In the entries below, find the line with "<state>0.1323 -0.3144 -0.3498" and the line with "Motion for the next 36". Print those two and everything between them exactly, and nothing else.

* _Information given_
.....

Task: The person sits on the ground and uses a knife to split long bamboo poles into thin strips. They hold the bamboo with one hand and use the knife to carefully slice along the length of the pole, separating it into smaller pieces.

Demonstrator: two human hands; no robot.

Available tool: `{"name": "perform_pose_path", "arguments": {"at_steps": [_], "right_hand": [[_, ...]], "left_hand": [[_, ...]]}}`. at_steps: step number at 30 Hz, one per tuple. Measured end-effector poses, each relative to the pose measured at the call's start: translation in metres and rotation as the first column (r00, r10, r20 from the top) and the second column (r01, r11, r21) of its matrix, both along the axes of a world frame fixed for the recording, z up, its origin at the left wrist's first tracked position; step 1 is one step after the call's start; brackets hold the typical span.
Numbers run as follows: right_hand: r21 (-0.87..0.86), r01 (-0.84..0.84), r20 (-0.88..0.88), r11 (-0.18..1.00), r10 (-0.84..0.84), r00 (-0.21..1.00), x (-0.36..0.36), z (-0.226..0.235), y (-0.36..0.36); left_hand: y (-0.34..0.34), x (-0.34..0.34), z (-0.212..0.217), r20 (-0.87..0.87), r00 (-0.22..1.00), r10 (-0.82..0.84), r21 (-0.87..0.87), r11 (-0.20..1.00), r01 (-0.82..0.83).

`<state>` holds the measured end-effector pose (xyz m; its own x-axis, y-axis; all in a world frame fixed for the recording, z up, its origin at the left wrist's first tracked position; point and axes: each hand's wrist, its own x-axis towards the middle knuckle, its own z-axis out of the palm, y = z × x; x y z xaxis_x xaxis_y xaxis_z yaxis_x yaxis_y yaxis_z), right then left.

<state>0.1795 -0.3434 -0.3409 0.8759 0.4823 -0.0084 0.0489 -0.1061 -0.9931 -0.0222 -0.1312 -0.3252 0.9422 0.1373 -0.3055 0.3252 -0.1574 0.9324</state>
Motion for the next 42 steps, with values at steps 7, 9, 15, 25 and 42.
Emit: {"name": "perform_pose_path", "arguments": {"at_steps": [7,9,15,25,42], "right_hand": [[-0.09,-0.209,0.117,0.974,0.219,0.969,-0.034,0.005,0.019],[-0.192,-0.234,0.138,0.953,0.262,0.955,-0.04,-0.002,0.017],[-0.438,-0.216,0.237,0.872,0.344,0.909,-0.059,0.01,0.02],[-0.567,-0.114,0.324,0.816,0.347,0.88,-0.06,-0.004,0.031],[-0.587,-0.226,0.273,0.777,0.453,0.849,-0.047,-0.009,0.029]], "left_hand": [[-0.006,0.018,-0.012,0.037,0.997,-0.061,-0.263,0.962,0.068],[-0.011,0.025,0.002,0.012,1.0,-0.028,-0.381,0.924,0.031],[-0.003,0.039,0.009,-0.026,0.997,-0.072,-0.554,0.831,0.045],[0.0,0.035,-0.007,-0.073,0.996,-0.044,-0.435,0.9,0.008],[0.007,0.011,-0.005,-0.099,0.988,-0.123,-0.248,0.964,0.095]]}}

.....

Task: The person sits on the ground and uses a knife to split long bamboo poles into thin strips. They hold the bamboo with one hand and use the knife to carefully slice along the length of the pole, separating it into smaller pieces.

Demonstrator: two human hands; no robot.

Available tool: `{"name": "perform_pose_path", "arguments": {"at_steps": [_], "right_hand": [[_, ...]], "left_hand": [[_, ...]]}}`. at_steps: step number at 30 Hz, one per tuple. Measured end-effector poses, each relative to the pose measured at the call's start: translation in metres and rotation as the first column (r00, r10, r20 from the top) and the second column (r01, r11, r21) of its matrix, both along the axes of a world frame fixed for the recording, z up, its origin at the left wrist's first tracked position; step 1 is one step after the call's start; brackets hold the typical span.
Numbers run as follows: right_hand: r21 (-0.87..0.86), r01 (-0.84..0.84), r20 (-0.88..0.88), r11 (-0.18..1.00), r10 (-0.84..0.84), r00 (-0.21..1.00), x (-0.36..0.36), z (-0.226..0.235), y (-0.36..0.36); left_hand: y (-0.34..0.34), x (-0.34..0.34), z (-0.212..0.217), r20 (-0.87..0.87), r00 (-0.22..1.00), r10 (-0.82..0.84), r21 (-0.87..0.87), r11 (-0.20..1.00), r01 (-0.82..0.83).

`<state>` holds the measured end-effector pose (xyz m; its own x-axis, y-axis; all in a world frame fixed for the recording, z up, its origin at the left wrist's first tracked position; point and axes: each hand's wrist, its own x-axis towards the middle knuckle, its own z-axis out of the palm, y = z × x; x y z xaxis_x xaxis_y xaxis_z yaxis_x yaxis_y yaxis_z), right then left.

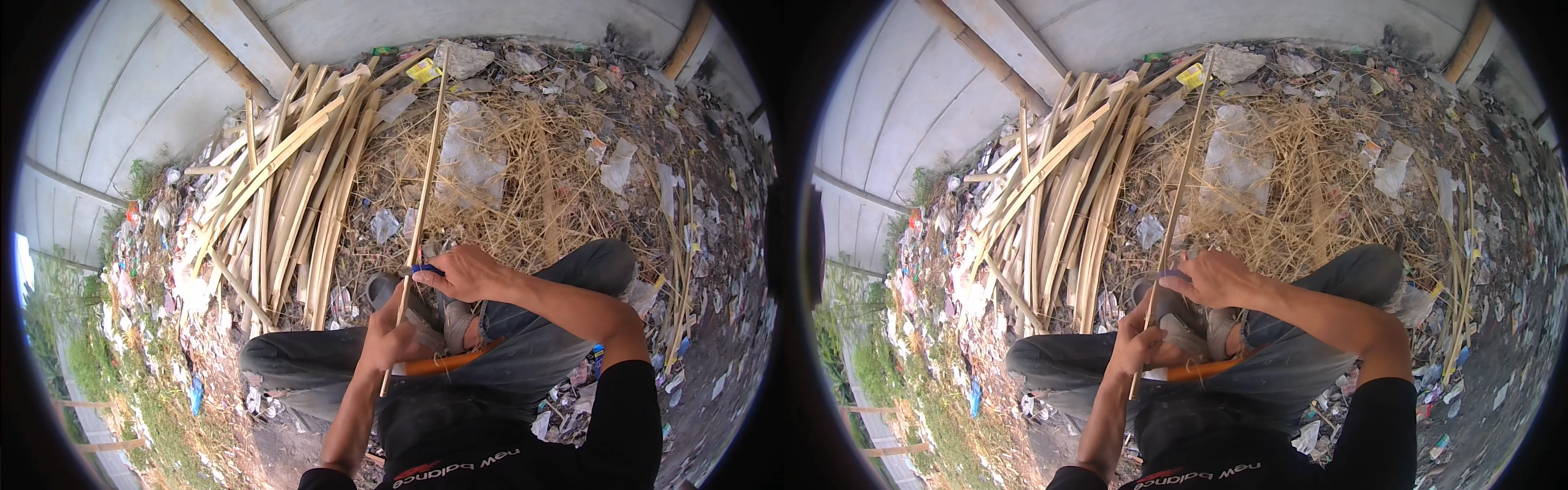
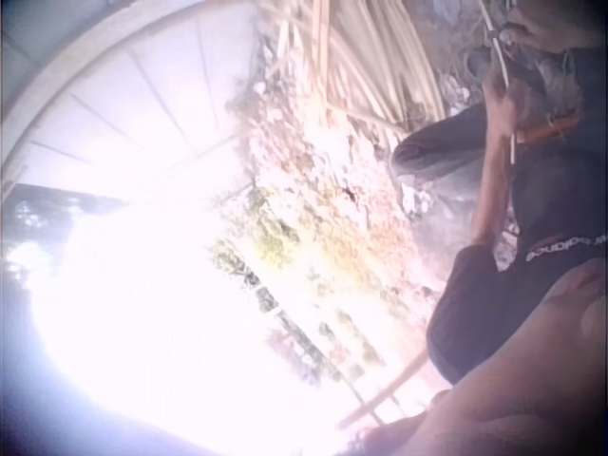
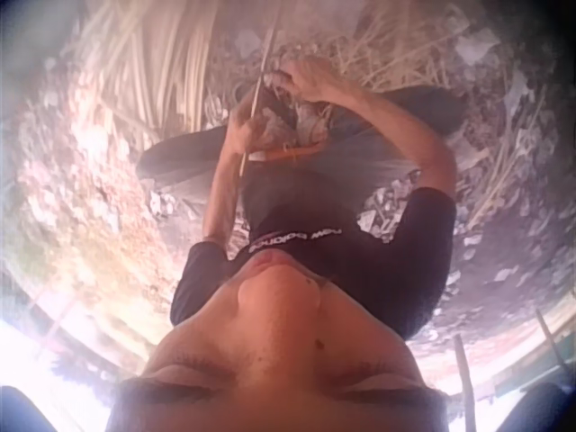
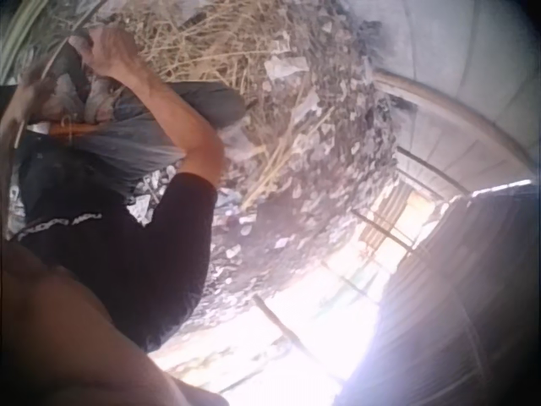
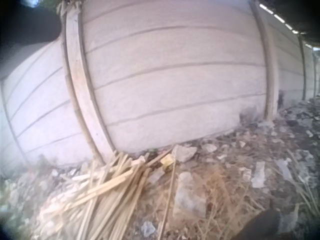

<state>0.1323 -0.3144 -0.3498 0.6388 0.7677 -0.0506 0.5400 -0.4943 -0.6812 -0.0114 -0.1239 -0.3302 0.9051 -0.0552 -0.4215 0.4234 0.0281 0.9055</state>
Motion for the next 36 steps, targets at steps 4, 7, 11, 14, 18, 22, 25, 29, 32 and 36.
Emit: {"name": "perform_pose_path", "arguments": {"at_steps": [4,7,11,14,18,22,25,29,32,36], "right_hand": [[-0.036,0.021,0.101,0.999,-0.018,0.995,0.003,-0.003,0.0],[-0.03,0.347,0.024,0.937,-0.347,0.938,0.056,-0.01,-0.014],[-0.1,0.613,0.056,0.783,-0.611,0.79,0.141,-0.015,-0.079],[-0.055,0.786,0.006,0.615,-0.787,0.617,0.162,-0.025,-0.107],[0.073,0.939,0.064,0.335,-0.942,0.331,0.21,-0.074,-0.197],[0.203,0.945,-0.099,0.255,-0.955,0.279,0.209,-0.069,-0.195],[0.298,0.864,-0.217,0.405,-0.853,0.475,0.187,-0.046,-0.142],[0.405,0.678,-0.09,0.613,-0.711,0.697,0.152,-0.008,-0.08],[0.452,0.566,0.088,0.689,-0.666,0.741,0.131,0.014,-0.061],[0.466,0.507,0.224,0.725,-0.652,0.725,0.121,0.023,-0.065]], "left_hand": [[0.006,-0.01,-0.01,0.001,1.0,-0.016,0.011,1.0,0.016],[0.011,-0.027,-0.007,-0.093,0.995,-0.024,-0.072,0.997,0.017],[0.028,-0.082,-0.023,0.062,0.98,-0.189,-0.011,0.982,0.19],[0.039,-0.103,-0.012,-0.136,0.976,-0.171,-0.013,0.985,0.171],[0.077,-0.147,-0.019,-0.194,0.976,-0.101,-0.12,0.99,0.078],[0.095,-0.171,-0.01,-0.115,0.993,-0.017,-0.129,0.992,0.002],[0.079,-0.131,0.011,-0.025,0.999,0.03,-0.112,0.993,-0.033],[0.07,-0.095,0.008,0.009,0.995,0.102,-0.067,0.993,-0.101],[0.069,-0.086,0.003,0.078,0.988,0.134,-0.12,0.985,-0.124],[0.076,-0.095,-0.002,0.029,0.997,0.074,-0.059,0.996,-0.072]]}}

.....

* _Task output_
<state>0.1323 -0.3144 -0.3498 0.6388 0.7677 -0.0506 0.5400 -0.4943 -0.6812 -0.0114 -0.1239 -0.3302 0.9051 -0.0552 -0.4215 0.4234 0.0281 0.9055</state>
Motion for the next 36 steps, targets at steps 4, 7, 11, 14, 18, 22, 25, 29, 32 and 36.

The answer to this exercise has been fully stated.